In the most recent US-China espionage mudslinging, US Congressman Mike Rogers last week told members of the European Parliament in Brussels that if the EU continued to point fingers at the US snooping on European citizens and institutions, it may indirectly be helping China spy on both American and European companies. Rogers also claimed that the Chinese cyber espionage has already cost the US economy $400 billion dollars.
The comments from Congressman Rogers has come at the most inappropriate time, especially when the US is neck deep in the Edward Snowden's NSA leak. The National Security Agency that is facing charges of spying on its own people, besides other countries, is still coming to terms with a check-mate from an inside man.
Snowden exposé in June 2013 dropped the bomb as it revealed information on surveillance programs such as PRISM, XKeyscore and Tempora that now has put the US in a 'very uncomfortable' position in the world.
Even the Chinese have used the Snowden episode to shame the US. In an edit piece, Xinhua Writers Luo Jun, Zheng Kaijun stated: "...those who played up anti-China rhetoric on the issue of cyber espionage might have also forgotten that Edward Snowden, the US security whistleblower, disclosed that US spy agencies had hacked deep into China's computer networks, including those of government, military, research, educational and business organizations."
The statement from US Congressman Rogers was something that he had picked up from the report published by the US-China Economic and Security Review Commission.
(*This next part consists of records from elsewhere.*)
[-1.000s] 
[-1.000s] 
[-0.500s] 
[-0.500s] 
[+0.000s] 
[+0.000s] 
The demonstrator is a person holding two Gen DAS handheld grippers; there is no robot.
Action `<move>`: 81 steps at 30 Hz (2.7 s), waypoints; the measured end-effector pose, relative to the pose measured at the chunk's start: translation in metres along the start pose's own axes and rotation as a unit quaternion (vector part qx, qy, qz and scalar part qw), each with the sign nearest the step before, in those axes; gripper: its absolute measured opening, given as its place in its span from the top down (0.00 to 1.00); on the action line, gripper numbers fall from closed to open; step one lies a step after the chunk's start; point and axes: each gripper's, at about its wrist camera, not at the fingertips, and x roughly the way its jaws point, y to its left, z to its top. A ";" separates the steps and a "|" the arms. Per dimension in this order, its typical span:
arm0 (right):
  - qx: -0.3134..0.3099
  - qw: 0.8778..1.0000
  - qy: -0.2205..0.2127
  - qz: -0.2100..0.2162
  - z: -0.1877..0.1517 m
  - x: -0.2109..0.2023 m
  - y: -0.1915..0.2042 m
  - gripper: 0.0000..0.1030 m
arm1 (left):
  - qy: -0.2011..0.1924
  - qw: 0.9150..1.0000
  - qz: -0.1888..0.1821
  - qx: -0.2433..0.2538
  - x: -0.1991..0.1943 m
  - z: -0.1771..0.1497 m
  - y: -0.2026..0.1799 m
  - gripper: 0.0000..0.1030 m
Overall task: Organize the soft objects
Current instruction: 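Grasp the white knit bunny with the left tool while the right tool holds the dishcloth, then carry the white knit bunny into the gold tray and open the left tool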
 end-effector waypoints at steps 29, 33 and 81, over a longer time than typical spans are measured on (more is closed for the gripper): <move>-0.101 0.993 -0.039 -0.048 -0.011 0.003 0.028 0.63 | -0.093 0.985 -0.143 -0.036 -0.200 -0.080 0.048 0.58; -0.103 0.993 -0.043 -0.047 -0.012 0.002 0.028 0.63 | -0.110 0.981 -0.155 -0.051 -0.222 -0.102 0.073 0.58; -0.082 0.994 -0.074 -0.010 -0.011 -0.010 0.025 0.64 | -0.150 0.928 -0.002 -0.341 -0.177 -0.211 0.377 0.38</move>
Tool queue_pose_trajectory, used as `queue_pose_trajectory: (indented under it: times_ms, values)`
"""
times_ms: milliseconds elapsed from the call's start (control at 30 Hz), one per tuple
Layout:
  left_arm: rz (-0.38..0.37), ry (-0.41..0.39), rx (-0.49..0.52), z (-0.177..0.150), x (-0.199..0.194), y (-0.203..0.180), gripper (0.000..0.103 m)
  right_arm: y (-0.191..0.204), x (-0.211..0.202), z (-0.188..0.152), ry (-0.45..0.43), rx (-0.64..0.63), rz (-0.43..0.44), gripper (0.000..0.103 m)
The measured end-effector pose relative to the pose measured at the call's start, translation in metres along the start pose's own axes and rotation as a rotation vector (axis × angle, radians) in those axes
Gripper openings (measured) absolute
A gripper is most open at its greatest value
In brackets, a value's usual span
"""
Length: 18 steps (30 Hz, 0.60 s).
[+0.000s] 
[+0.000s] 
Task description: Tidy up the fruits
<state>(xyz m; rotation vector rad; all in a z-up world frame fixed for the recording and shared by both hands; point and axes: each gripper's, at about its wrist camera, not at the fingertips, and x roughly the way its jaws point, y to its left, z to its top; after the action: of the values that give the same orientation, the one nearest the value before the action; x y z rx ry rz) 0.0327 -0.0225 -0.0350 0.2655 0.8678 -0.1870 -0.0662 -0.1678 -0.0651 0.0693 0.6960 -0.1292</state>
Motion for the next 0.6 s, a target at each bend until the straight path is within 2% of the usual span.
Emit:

Rogers, however, had stated the figure to be $400 billion, maybe he was trying an exaggeration, but the actual figure spent as per report by the Barack Obama administration to counter Beijing was $300 billion a year.
The report that was published in November again brought out the fears of US as it found that China-based hackers are targeting internet based email, data storage and other services provided on the cloud platform. The commission report also had noted that cloud computing, which connects Internet services "represents a potential espionage threat.
While the threat from China is real, the fears as expressed by the US government often borders paranoia. But it is founded on a simple theory - keeping the fear alive.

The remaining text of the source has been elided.